* _Problem statement_: The answer must consist of every line in the data below that holds the word "plastic".

[Dataset records]
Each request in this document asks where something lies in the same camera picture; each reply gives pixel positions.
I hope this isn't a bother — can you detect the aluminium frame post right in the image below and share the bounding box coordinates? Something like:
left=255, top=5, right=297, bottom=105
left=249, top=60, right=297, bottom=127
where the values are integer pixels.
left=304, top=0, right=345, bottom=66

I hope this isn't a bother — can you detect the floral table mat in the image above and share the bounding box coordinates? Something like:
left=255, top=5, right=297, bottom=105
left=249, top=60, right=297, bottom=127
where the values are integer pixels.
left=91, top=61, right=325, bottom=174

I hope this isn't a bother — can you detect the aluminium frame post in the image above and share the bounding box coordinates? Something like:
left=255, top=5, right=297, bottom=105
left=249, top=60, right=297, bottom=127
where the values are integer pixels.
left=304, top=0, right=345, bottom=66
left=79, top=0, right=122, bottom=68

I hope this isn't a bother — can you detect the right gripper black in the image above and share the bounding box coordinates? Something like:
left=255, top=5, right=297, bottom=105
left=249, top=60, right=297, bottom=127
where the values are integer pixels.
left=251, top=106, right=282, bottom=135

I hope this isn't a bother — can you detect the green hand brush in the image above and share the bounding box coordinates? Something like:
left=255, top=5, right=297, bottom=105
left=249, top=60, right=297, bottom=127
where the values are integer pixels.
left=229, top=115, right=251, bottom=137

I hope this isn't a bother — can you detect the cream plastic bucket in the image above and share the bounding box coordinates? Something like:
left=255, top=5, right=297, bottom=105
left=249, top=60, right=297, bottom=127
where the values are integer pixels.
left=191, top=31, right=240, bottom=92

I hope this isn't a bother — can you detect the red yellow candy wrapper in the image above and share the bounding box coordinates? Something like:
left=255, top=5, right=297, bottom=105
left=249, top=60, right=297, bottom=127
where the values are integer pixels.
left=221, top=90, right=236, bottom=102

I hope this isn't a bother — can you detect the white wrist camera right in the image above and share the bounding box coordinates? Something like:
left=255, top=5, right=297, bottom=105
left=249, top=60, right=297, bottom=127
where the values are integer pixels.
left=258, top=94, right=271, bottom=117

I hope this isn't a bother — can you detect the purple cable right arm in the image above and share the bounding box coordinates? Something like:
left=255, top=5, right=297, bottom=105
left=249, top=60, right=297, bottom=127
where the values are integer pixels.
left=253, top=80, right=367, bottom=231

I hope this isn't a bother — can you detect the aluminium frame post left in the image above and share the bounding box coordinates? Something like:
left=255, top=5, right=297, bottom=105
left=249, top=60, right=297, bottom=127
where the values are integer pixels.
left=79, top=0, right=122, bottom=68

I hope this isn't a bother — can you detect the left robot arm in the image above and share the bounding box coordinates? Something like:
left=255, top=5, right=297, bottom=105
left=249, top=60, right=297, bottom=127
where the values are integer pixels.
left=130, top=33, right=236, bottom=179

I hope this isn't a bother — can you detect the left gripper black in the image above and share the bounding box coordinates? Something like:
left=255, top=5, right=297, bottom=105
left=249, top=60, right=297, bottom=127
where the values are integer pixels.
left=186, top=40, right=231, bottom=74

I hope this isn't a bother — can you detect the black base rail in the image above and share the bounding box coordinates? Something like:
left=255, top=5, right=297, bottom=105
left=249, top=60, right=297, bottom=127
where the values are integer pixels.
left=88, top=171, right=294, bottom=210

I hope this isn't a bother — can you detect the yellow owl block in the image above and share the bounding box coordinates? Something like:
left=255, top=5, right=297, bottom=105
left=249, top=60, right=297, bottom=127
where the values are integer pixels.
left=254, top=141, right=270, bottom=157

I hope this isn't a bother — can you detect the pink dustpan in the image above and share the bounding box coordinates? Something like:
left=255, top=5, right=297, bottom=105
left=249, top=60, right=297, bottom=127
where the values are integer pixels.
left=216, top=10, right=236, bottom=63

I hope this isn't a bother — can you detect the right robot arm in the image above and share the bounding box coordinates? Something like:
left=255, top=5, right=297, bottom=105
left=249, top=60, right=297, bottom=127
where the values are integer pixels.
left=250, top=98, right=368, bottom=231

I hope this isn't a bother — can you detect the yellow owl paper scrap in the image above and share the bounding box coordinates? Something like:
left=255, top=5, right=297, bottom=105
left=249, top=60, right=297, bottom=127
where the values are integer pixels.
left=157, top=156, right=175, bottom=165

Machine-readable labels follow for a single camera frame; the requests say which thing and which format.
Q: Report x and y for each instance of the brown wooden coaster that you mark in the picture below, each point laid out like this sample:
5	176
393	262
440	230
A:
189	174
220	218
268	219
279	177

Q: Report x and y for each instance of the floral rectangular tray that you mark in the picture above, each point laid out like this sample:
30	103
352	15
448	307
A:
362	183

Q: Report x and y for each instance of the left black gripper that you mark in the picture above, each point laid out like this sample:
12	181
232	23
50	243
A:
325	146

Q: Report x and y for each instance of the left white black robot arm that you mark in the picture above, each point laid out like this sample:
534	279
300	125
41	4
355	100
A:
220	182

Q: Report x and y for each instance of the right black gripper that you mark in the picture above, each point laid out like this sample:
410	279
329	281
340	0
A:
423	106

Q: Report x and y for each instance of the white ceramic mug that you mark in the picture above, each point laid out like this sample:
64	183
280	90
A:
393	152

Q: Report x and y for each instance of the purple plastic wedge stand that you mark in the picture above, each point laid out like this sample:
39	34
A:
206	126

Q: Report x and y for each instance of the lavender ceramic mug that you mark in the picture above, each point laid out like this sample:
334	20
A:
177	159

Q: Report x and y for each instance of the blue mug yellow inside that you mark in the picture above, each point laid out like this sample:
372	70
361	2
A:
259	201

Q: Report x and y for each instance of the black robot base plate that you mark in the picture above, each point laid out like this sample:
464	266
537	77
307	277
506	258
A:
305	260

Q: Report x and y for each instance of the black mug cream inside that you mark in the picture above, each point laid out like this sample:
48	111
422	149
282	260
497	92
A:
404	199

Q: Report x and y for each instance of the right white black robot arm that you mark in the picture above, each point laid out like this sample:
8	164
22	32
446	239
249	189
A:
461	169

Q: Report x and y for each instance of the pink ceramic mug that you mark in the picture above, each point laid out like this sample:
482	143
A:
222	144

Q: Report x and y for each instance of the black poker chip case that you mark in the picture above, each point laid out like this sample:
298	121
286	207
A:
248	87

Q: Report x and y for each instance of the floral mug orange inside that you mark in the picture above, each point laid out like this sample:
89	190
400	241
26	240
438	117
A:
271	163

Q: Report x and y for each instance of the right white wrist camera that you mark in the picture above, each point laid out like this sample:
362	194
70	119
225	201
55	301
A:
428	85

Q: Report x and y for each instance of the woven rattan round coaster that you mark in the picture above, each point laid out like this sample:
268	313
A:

* _Completed exercise_:
I hope this isn't a bother — can you detect the cream plastic bucket in the image above and share the bounding box coordinates? Something like:
Q: Report x and y for each instance of the purple plastic wedge stand that you mark in the picture above, each point laid out like this sample:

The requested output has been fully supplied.